Why Windows Explorer in Windows 8 rocks - carusen
http://www.7tutorials.com/12-reasons-why-windows-explorer-windows-8-rocks

======
yogsototh
It took me some time to be sure it wasn't a satirical article.

I believe it might be nice for Linux users. But most "feature" are wrong for
standard user and even more for beginners.

=== my feelings:

Reason 1: contextual ribbon. Without talking about the visual attractiveness
it is a complete loss of space. It is like someone saying: "Hey, you know you
could do this!" "Would you want to open this image?". "Hey would you want to
see the size of you hard drive?". "Hey would you want to launch your movie
inside Windows Media Player given by you by Microsoft(c) for the unique and
incredibly user friendly Windows 8?"

Hey losing so much space for annoying possibilities. I don't know for whom it
will be useful? Annoying for power users. Noisy for new ones.

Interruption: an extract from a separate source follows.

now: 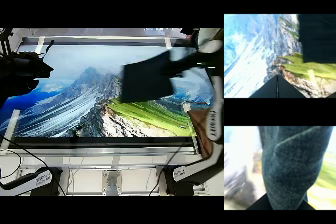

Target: Fold the clothes and pants, and hang the long-sleeved shirts on hangers.

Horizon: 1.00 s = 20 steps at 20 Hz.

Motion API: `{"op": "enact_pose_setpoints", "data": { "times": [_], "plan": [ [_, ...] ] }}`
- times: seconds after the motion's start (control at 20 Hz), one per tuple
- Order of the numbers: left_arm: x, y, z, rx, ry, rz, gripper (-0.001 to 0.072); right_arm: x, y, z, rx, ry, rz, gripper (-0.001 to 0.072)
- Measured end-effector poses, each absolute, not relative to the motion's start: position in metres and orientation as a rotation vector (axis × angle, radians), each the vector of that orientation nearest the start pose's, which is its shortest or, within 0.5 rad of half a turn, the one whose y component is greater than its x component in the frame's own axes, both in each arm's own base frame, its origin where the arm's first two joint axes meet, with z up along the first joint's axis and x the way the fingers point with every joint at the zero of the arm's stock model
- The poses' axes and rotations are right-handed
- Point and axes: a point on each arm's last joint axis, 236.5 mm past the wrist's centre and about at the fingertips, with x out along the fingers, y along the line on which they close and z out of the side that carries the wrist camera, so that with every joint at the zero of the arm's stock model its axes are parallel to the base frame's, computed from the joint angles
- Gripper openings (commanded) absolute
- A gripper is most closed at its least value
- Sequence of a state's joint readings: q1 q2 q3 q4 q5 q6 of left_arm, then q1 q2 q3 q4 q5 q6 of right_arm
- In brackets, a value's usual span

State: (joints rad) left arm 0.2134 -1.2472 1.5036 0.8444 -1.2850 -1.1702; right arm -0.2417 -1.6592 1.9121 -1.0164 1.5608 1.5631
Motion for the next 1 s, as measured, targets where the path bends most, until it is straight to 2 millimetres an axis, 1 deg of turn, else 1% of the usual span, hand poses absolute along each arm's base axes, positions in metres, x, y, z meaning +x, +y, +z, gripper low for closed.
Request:
{"op": "enact_pose_setpoints", "data": {
  "times": [0.05, 0.1, 0.2, 0.25, 0.3, 0.35, 0.4, 0.45, 0.5, 0.55, 0.6, 0.7, 0.75, 0.8, 0.85, 0.9, 0.95, 1.0],
  "plan": [
    [0.428, -0.061, 0.196, -0.271, 0.813, -0.504, 0.0037, 0.457, -0.032, 0.136, 0.510, 1.180, 0.173, 0.0027],
    [0.428, -0.061, 0.196, -0.271, 0.813, -0.504, 0.0037, 0.438, -0.071, 0.150, 0.518, 1.151, 0.088, 0.0027],
    [0.428, -0.061, 0.196, -0.271, 0.812, -0.504, 0.0037, 0.388, -0.145, 0.170, 0.555, 1.099, -0.097, 0.0027],
    [0.428, -0.061, 0.196, -0.271, 0.812, -0.504, 0.0037, 0.361, -0.172, 0.174, 0.582, 1.081, -0.176, 0.0027],
    [0.428, -0.061, 0.196, -0.271, 0.812, -0.504, 0.0037, 0.329, -0.196, 0.173, 0.623, 1.072, -0.254, 0.0027],
    [0.428, -0.061, 0.196, -0.271, 0.811, -0.503, 0.0037, 0.300, -0.215, 0.166, 0.673, 1.070, -0.325, 0.0027],
    [0.429, -0.061, 0.197, -0.272, 0.809, -0.502, 0.0037, 0.268, -0.231, 0.155, 0.738, 1.070, -0.402, 0.0028],
    [0.429, -0.061, 0.197, -0.272, 0.807, -0.500, 0.0037, 0.237, -0.242, 0.139, 0.805, 1.074, -0.468, 0.0029],
    [0.430, -0.061, 0.197, -0.273, 0.805, -0.499, 0.0037, 0.212, -0.249, 0.121, 0.869, 1.073, -0.520, 0.0029],
    [0.430, -0.061, 0.197, -0.274, 0.804, -0.498, 0.0037, 0.187, -0.255, 0.097, 0.937, 1.072, -0.576, 0.0030],
    [0.430, -0.060, 0.197, -0.276, 0.803, -0.496, 0.0037, 0.164, -0.256, 0.074, 1.001, 1.079, -0.623, 0.0030],
    [0.431, -0.060, 0.197, -0.276, 0.802, -0.496, 0.0037, 0.121, -0.254, 0.027, 1.108, 1.105, -0.723, 0.0032],
    [0.431, -0.060, 0.198, -0.276, 0.801, -0.495, 0.0037, 0.102, -0.252, 0.007, 1.143, 1.114, -0.775, 0.0062],
    [0.431, -0.060, 0.198, -0.276, 0.800, -0.495, 0.0037, 0.084, -0.252, -0.010, 1.172, 1.117, -0.829, 0.0171],
    [0.431, -0.060, 0.198, -0.276, 0.800, -0.494, 0.0037, 0.067, -0.251, -0.021, 1.193, 1.119, -0.880, 0.0271],
    [0.431, -0.060, 0.198, -0.276, 0.800, -0.494, 0.0037, 0.052, -0.252, -0.028, 1.206, 1.121, -0.927, 0.0282],
    [0.431, -0.060, 0.198, -0.276, 0.800, -0.494, 0.0037, 0.042, -0.258, -0.029, 1.219, 1.095, -0.978, 0.0282],
    [0.431, -0.060, 0.198, -0.276, 0.800, -0.494, 0.0037, 0.034, -0.265, -0.026, 1.225, 1.067, -1.022, 0.0282]
  ]
}}
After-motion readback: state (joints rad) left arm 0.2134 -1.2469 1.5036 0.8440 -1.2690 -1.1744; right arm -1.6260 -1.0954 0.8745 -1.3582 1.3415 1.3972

Reason 2 - Copy: ??? Incredible I can have a screen displaying how I copy a
file! I confess the ability to pause the copy can be nice for very huge files.

Reason 3 - Copy path button? Yes if you are a geek and want to use the command
line.

Reason 4 - Up button! Whoa!

Reason 5 - Customizing How To View Files & Folders is Dead Easy!: Just look at
the screenshot! There are at least 20 different widget! _EASY_? I don't think
so.

Reason 6: The Quick Access Toolbar! Yes, we didn't had enought button!

Reason 7: Searching is fixed in windows 8? Good news! Just some years after
Mac and Linux.

Reason 8: Open "cmd" on the current location. Great my son and my wife will
feel like "UB3R 1337!".

Reason 9: Mount ISO Disc Image. You're kidding, it wasn't here before?

Reason 10: Multile instance in multiple processes. Incredible, when the five
firsts windows will be stuck I could also stuck a new one :-).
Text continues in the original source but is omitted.